_What you are asked to do:_ The records are to be repeated exactly, and any images in them are to be dropped.

↓

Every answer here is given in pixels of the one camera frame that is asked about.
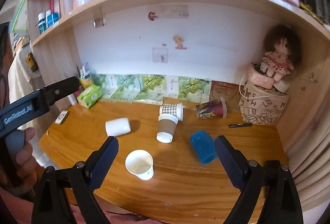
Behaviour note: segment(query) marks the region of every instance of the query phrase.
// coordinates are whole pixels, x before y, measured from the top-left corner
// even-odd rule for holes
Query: wooden desk
[[[90,110],[79,105],[69,108],[62,125],[52,126],[40,140],[41,148],[60,167],[72,167],[86,160],[106,140],[105,122],[128,117],[132,132],[118,137],[119,153],[105,181],[95,194],[126,210],[169,223],[223,223],[240,191],[235,189],[219,160],[202,166],[189,143],[190,135],[205,130],[213,138],[225,135],[234,148],[260,164],[266,160],[287,163],[275,127],[228,128],[242,123],[240,114],[226,119],[196,118],[194,110],[184,110],[173,142],[156,140],[159,106],[98,102]],[[141,181],[125,168],[126,156],[144,149],[154,158],[154,177]],[[251,223],[257,221],[264,202],[260,195]]]

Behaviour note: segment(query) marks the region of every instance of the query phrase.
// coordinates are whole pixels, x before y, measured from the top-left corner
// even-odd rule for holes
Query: brown hair
[[[286,38],[288,41],[287,48],[290,55],[289,60],[293,66],[301,62],[301,42],[298,35],[283,24],[272,27],[264,39],[264,49],[266,52],[274,52],[275,44],[279,43],[281,38]]]

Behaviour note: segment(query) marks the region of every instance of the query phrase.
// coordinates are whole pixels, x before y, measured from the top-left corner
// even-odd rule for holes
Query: marker
[[[248,127],[252,126],[252,123],[244,123],[244,124],[230,124],[229,128],[236,128],[236,127]]]

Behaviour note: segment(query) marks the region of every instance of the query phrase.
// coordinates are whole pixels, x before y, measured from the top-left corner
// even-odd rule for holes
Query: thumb
[[[8,180],[6,174],[0,169],[0,185],[7,186]]]

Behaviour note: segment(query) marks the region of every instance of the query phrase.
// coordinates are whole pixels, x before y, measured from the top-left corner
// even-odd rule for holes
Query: fabric storage basket
[[[274,87],[268,90],[247,81],[243,88],[245,98],[241,97],[239,102],[244,122],[260,125],[276,124],[289,101],[289,94],[277,94],[278,91]]]

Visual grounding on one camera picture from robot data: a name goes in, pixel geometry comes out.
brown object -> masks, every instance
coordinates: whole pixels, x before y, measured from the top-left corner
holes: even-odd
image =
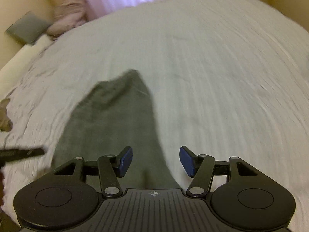
[[[55,8],[55,22],[47,29],[54,39],[86,22],[85,0],[67,0]]]
[[[0,102],[0,131],[9,132],[13,128],[13,123],[7,116],[7,104],[10,102],[9,98],[3,99]]]

white bed sheet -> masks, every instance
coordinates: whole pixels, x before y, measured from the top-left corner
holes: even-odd
[[[11,95],[0,143],[48,147],[4,168],[3,210],[48,168],[70,112],[98,80],[137,69],[154,97],[167,164],[186,188],[179,147],[239,156],[296,199],[309,231],[309,34],[258,0],[163,0],[118,11],[60,37]]]

silver screw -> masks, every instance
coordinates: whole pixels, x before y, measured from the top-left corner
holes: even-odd
[[[113,194],[117,194],[120,192],[118,187],[107,187],[104,190],[105,193],[113,195]]]
[[[191,187],[191,188],[189,189],[189,192],[190,192],[191,194],[196,194],[196,195],[198,195],[198,194],[204,193],[204,189],[202,189],[201,187]]]

bed sheet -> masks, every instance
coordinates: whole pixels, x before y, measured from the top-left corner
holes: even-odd
[[[154,98],[159,140],[176,181],[179,147],[239,156],[295,197],[293,231],[309,231],[309,34],[258,0],[163,0],[61,36],[10,95],[14,128],[0,143],[48,153],[7,165],[3,210],[51,164],[71,111],[101,80],[138,70]],[[214,188],[220,180],[214,182]]]

mattress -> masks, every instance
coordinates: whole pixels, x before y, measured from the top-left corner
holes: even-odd
[[[97,81],[140,72],[153,95],[159,140],[188,187],[179,147],[239,156],[295,197],[289,227],[309,231],[309,34],[258,0],[162,0],[127,8],[61,36],[10,95],[4,147],[45,145],[7,164],[3,210],[51,165],[75,105]],[[216,178],[214,188],[222,184]]]

↑

_Answer space:_
Every answer here is given in pixels of the one camera frame that is asked about.
Behaviour note: segment(query) marks the region of every instance of the query phrase.
// coordinates are whole pixels, x before y, measured from the top-left corner
// even-odd rule for holes
Query: wooden desk
[[[90,110],[79,105],[69,108],[62,125],[52,126],[40,140],[41,148],[60,167],[72,167],[86,160],[106,140],[105,122],[128,117],[132,132],[118,137],[119,153],[105,181],[95,194],[126,210],[169,223],[223,223],[240,191],[235,189],[219,160],[202,166],[189,143],[190,135],[205,130],[213,138],[225,135],[234,148],[260,164],[266,160],[287,163],[275,127],[228,128],[242,123],[240,114],[226,119],[196,118],[194,110],[184,110],[173,142],[156,140],[159,106],[98,102]],[[141,181],[125,168],[126,156],[144,149],[154,158],[154,177]],[[251,223],[257,221],[264,202],[260,195]]]

Behaviour note: segment(query) marks the region of every instance of the query phrase.
// coordinates are whole pixels, x before y, measured from the top-left corner
// even-odd rule for holes
Query: brown hair
[[[286,38],[288,41],[287,48],[290,55],[289,60],[293,66],[301,62],[301,42],[298,35],[283,24],[272,27],[264,39],[264,49],[266,52],[274,52],[275,44],[279,43],[281,38]]]

Behaviour note: segment(query) marks the region of every instance of the query phrase.
// coordinates are whole pixels, x before y, measured from the top-left corner
// even-odd rule for holes
Query: marker
[[[248,127],[252,126],[252,123],[244,123],[244,124],[230,124],[229,128],[236,128],[236,127]]]

Behaviour note: segment(query) marks the region of every instance of the query phrase.
// coordinates are whole pixels, x before y, measured from the top-left corner
// even-odd rule for holes
Query: thumb
[[[8,180],[6,174],[0,169],[0,185],[7,186]]]

Behaviour note: segment(query) marks the region of every instance of the query phrase.
// coordinates are whole pixels, x before y, measured from the top-left corner
// even-odd rule for holes
Query: fabric storage basket
[[[274,87],[268,90],[247,81],[243,88],[245,98],[241,97],[239,102],[244,122],[260,125],[276,124],[289,101],[289,94],[277,94],[278,91]]]

Visual grounding on one camera picture from robot data: a name goes in, pixel geometry comes out.
brown object -> masks, every instance
coordinates: whole pixels, x before y, measured from the top-left corner
holes: even-odd
image =
[[[55,8],[55,22],[47,29],[54,39],[86,22],[85,0],[67,0]]]
[[[0,102],[0,131],[9,132],[13,128],[13,123],[7,116],[7,104],[10,102],[9,98],[3,99]]]

white bed sheet -> masks, every instance
coordinates: whole pixels, x before y, measured from the top-left corner
holes: even-odd
[[[11,95],[0,143],[48,147],[4,168],[3,210],[48,168],[70,112],[98,80],[137,69],[154,97],[167,164],[186,188],[179,147],[239,156],[296,199],[309,231],[309,34],[258,0],[163,0],[118,11],[60,37]]]

silver screw -> masks, every instance
coordinates: whole pixels, x before y, measured from the top-left corner
holes: even-odd
[[[113,194],[117,194],[120,192],[118,187],[107,187],[104,190],[105,193],[113,195]]]
[[[191,187],[191,188],[189,189],[189,192],[190,192],[191,194],[196,194],[196,195],[198,195],[198,194],[204,193],[204,189],[202,189],[201,187]]]

bed sheet -> masks, every instance
coordinates: whole pixels, x before y, measured from the top-left corner
holes: even-odd
[[[154,98],[159,140],[176,181],[179,147],[239,156],[295,197],[293,231],[309,231],[309,34],[258,0],[163,0],[61,36],[10,95],[14,128],[0,143],[48,153],[7,165],[3,210],[51,164],[71,111],[101,80],[138,70]],[[214,188],[220,180],[214,182]]]

mattress -> masks, every instance
coordinates: whole pixels, x before y, measured from the top-left corner
holes: even-odd
[[[97,81],[140,72],[153,95],[159,140],[188,187],[179,147],[239,156],[295,197],[289,227],[309,231],[309,34],[258,0],[162,0],[127,8],[61,36],[10,95],[4,147],[45,145],[7,164],[3,210],[51,165],[75,105]],[[216,178],[214,188],[222,184]]]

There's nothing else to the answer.